How Eskimos Keep Their Babies WarmHow Eskimos Keep Their Babies Warm by Mei-Ling Hopgood.

Hopgood is a southeast Michigan journalist who moved to Buenos Aires with her husband, also a journalist, and had her first child there. She started noticing that the Argentinean parents were breaking some of the hard and fast American parenting rules about giving children early and consistent bedtimes. She investigated further, talking to American sleep experts and her Argentinean friends and pediatrician, looking at sleep in other cultures as well. The Argentineans keep their children up late because everything happens late in Argentina – nine p.m. is typical dinner time. They say that it’s important for children to be with their families, and of course, a society that stays up so late also doesn’t get started as early in the morning as ours. The book has eleven chapters, each looking at different parenting practices and how they are treated in different cultures. Each has a primary focus on American vs. one other main culture, but other cultures are drawn in, too. She looks not only at the practices but the values that inspire them, looking at how other practices might and might not fit with typical American values, finally discussing what she took away to try with her own daughter. The sleep chapter, for example, brings in how the Western/American practice of insisting that children sleep in their own beds in their own room is quite rare globally.
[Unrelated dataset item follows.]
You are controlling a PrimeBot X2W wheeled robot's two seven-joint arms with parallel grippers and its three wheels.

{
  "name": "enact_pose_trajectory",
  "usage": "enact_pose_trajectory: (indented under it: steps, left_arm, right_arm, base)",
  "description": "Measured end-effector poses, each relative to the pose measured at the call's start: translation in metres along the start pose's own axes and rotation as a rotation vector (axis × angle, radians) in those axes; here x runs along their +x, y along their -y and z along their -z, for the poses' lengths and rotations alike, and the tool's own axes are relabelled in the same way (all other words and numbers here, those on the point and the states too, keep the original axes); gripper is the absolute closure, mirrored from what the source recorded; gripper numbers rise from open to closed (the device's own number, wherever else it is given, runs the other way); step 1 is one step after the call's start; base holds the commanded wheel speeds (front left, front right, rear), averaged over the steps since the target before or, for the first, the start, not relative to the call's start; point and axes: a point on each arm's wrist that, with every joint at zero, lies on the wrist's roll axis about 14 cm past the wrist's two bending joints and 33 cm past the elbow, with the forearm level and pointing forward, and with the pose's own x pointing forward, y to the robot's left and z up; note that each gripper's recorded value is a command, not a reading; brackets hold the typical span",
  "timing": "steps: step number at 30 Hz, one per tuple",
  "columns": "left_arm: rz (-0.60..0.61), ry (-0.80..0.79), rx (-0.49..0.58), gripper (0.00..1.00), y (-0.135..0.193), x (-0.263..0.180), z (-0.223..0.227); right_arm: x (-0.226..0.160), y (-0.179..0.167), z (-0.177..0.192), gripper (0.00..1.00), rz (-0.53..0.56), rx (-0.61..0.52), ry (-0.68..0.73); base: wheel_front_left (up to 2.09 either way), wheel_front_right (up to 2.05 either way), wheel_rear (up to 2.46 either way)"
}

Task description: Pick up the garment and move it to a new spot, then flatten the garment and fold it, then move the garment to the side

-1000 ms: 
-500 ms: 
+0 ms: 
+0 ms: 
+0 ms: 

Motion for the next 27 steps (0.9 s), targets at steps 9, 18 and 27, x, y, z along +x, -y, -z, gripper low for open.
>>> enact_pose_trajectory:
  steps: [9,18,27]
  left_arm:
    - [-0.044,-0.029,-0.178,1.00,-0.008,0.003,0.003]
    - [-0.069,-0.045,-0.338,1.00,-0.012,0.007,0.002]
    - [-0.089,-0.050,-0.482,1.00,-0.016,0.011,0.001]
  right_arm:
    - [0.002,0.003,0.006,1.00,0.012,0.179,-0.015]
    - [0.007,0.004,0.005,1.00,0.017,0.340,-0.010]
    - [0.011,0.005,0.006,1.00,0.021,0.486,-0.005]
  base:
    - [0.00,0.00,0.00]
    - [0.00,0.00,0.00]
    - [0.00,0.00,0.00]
Americans want their children to become independent as soon as possible, and encouraging independent sleep is one way of doing that. Other cultures value togetherness more, and find the idea of leaving children and especially babies to sleep alone horrifying. Her chapters cover cultures and issues like the Chinese and early potty training, Kenyans and babywearing (aka going without strollers), the French and healthy eating, Mayans and working children, Lebanese Americans and keeping family close, Asian school success, Japanese letting children fight, Tibetans valuing pregnancy and (me forgetting the cultures) independent play & socialization by peer group, and super-involved fathers. For each issue, she looks at what she might I liked that there was a balance of attachment-parenting style issues like the babywearing and sleep schedules and things like keeping extended family close or the Japanese tolerance of children fighting that aren’t attachment parenting issues per say and that I haven’t seen discussed as often.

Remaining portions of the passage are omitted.